Yield: 10 chocolate almond delights


Noochy Hemp Sprinkle

For putting on everything.  Hemp seeds and nooch– or nutritional yeast, if you’re not a seasoned vegan– combine to make a super tasty, savory condiment that’s good for you, too.  I’ve been sprinkling it on avocado toast, rice and beans, pasta, soup, and basically whatever else where I want to add a delicious cheesy/umami richness and a nice boost of protein, B vitamins, and omega-3s.  I plan on trying it on roasted broccoli real soon and also bet it would be fab on popcorn.  And potatoes. And polenta.  It’s kind of addictive.

½ cup hulled hemp seeds/hearts
¼ cup nutritional yeast flakes
¼ tsp garlic powder
scant ¼ tsp fine sea salt

Add everything to a food processor and process for about 30-45 seconds, stopping to scrape the sides of the bowl as needed, until ingredients form a fine crumb.  Transfer to a jar/air-tight container and store in the fridge.

Yield: About ¾ cup

Vanilla Macaroon Melts

“Have a macaroon,” my great aunts would say, pulling an old Manichewitz tin from the cabinet.  Florence and Lily were my grandmother’s little sisters, who never married but instead grew old together in New York’s East Village. Their apartment on E. 6th Street contained an ancient sofa I never dared sit on, an electric piano, mysterious bedrooms, a television tuned into the news, thick carpets, and thick layers of dust– at least in their final years.  I once got trapped in their bathroom for at least 15 or 20 minutes.  They said things like “Jeepers!” and on some Thanksgivings my dad would pick them up and bring them over so my sister and I could meticulously make them brie and cracker sandwiches.  It wasn’t until I was older that I could appreciate their spunk and wit, and their love for both the city and one another.

I have no idea whether or not Florence and Lily (yes they are always together in my mind) would like these vanilla macaroon melts; they’re a far cry from those Manichewitz cookies.  Still, I’d like to think they’d approve of the update.  After all, they were modern women who loved a good bite.


*Do not use regular raw almonds here.  The measurements will be off and the skin will change the texture.  Unless I’m baking, I stay far away from (unsoaked) whole raw almonds because I’ve discovered the hard way that I cannot digest the skin.  At all.  Apparently I’m not alone.
*I measure the coconut oil in its solid form, then scoop it into a mug and microwave for 20 seconds to melt.

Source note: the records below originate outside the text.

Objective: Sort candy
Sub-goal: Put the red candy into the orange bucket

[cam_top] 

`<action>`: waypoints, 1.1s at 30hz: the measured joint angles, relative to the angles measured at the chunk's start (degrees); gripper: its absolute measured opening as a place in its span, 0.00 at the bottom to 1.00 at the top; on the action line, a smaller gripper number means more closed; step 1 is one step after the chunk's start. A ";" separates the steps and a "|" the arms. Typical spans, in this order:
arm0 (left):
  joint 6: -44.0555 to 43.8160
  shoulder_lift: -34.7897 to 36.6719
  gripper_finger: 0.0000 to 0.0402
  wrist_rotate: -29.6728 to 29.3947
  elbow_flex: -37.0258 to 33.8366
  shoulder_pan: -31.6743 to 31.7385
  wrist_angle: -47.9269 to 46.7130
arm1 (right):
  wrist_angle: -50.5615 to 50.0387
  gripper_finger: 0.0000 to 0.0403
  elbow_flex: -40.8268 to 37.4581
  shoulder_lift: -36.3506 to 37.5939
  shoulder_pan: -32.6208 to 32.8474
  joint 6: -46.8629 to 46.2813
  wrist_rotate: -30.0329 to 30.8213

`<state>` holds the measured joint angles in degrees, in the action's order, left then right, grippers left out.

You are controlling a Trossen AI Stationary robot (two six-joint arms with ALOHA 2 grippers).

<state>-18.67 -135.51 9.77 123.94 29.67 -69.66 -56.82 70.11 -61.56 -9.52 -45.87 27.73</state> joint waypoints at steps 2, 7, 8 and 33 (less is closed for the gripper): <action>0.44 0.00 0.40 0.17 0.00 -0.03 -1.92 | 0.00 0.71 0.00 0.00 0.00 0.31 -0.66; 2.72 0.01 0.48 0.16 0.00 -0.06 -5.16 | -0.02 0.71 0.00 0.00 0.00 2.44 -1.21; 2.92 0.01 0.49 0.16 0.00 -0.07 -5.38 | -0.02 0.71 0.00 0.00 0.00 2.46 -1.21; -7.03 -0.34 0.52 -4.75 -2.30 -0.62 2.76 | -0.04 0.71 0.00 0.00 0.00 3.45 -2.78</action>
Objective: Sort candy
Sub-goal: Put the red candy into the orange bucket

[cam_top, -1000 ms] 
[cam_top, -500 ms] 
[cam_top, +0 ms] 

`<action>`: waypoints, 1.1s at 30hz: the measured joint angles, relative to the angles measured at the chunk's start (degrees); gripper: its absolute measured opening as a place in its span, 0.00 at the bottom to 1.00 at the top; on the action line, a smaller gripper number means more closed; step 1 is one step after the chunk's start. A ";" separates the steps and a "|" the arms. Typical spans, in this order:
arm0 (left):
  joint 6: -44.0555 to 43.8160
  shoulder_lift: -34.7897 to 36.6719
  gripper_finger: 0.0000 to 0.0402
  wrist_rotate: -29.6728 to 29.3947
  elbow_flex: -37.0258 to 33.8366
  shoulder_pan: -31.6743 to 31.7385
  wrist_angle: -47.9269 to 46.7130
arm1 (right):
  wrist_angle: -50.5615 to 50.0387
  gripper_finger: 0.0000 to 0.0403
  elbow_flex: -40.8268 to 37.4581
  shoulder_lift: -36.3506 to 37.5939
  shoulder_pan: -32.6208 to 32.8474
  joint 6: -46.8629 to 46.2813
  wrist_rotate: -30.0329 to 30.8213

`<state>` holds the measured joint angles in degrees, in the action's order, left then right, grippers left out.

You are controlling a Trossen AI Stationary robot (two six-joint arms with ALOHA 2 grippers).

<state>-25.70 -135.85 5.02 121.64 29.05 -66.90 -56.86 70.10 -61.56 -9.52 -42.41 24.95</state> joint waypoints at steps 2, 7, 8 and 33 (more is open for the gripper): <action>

½ cup blanched sliced almonds
½ cup unsweetened shredded/desiccated coconut, plus a bit extra for sprinkling
¼ cup virgin coconut oil, melted
1/16 tsp sea salt
½ tsp vanilla extract
2 tbsp maple syrup

  • Line a small baking sheet or tray with 10 mini muffin liners.
  • In a food processor, process the sliced almonds and coconut for about 1 minute, forming a coarse flour/meal.
  • Add the melted coconut oil, salt, vanilla, and maple syrup.  Process for another 30 seconds or so, stopping to scrape the sides of the bowl if needed, until well combined.
  • Spoon the mixture into the mini muffin liners, filling up about half to two-thirds way full. Sprinkle the extra coconut on top.  Freeze for 15 minutes, to quickly firm up, then transfer to the refrigerator.  Keep refrigerated.